The correct option is A $\frac{4}{3\sqrt{3}}$


Area $=2a(a^2-1)$
(Say) $A=2a^3-2a$
$\Rightarrow \frac{dA}{da}=6a^2-2$
For maximum and minimum, $\frac{dA}{da}=0$
$\therefore 6a^2-2=0$
$\Rightarrow a=\pm \frac{1}{\sqrt{3}}$
Now, $\frac{d^{2}A}{d{a}^2}=12a$
At $a=\frac{1}{\sqrt{3}}$
$\Rightarrow \frac{d^{2}A}{d{a}^2}=4\sqrt{3}>0$
$\therefore a=\frac{1}{\sqrt{3}}$ (rejected)

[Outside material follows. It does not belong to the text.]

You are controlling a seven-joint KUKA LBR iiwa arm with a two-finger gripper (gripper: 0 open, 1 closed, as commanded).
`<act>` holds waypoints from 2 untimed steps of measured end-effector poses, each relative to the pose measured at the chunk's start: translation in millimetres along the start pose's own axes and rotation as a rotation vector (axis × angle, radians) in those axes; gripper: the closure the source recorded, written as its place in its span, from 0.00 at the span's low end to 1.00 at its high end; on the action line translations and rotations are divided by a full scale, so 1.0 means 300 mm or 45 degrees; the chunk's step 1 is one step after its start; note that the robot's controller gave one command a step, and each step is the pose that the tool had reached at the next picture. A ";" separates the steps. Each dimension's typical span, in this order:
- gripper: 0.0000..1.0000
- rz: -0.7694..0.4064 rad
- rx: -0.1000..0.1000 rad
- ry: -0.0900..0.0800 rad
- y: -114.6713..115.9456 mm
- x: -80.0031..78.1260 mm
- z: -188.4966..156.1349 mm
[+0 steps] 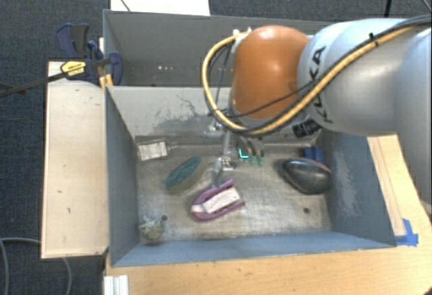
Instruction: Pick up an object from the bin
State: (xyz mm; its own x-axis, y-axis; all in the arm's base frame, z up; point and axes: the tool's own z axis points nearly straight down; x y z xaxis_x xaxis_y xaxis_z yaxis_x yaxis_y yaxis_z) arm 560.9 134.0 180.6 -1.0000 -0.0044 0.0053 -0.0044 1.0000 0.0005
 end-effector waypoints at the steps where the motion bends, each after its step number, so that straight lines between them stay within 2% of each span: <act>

At $a=-\frac{1}{\sqrt{3}}$
$\Rightarrow \frac{d^{2}A}{d{a}^2}=-4\sqrt{3}<0$
$\therefore$ Maximum area
$=(2a^3-2a)=(-\frac{2}{3\sqrt{3}}+\frac{2}{\sqrt{3}})$
$=\frac{4}{3\sqrt{3}}$ sq. units